Pembinaan umumnya dilakukan lewat program deradikalisasi untuk mengubah pemahaman mereka dari radikal menjadi toleran, memutus pengaruh dari kelompok teroris, lalu menilai sistem pembinaan narapidana teroris secara berkelanjutan.

Untuk mencegah penyebaran ideologi terorisme dan gangguan keamanan terhadap narapidana lain, maka narapidana teroris ditempatkan dalam sel-sel individual yang diawasi secara maksimal lewat kamera CCTV dan piranti elektronik lain. Kesadaran hukum, bernegara dan beragama dilakukan rutin melalui tatap muka atau rekaman video. Evaluasi dilakukan setiap tiga bulan untuk melihat perubahan perilaku mereka.

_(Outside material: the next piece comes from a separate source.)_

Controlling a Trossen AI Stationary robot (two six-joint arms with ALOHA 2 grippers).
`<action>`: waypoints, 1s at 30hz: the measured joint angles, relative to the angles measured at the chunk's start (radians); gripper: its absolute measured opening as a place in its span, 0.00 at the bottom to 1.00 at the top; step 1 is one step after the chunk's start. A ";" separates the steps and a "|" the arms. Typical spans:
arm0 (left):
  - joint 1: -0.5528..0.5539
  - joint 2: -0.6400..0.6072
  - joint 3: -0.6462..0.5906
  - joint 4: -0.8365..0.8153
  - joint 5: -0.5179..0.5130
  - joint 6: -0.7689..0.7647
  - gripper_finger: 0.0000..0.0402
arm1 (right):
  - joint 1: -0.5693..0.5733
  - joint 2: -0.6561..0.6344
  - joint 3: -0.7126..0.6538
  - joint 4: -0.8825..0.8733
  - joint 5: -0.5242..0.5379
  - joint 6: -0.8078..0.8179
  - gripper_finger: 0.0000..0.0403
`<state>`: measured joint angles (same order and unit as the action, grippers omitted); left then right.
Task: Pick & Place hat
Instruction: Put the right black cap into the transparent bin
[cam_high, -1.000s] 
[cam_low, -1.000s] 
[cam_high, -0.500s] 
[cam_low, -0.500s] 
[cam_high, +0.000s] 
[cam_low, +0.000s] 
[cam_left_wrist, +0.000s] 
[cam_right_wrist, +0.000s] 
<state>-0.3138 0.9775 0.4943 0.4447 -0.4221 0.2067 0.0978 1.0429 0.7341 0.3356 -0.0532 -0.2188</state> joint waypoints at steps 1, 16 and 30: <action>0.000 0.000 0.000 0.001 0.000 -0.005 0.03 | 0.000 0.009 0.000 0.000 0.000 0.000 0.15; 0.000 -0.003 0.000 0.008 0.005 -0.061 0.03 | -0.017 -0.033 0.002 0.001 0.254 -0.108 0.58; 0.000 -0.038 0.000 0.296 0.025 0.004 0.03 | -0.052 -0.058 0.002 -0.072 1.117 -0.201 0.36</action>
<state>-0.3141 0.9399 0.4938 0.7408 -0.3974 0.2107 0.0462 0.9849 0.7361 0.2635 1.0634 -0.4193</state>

Meskipun demikian tantangan yang muncul juga tidak kecil. Pertama, papar Abdul, umumnya sebagian dari mereka tidak mau berubah dan merasa nyaman kelompoknya, serta memegang teguh ideologinya. Tantangan kedua adalah sebagian narapidana teroris takut terhadap ancaman kelompok atau jaringannya karena membahaykan keselamatan diri dan keluarganya.

Pentingnya Koordinasi

Direktur Eksekutif SeRVE Indonesia Dete Aliah menyarankan pemerintah berkoordinasi dengan pemerintah daerah tempat tinggal narapidana tersebut, agar dapat mempersiapkan masyarakat terlebih dahulu sebelum narapidana kasus terorisme keluar dari penjara.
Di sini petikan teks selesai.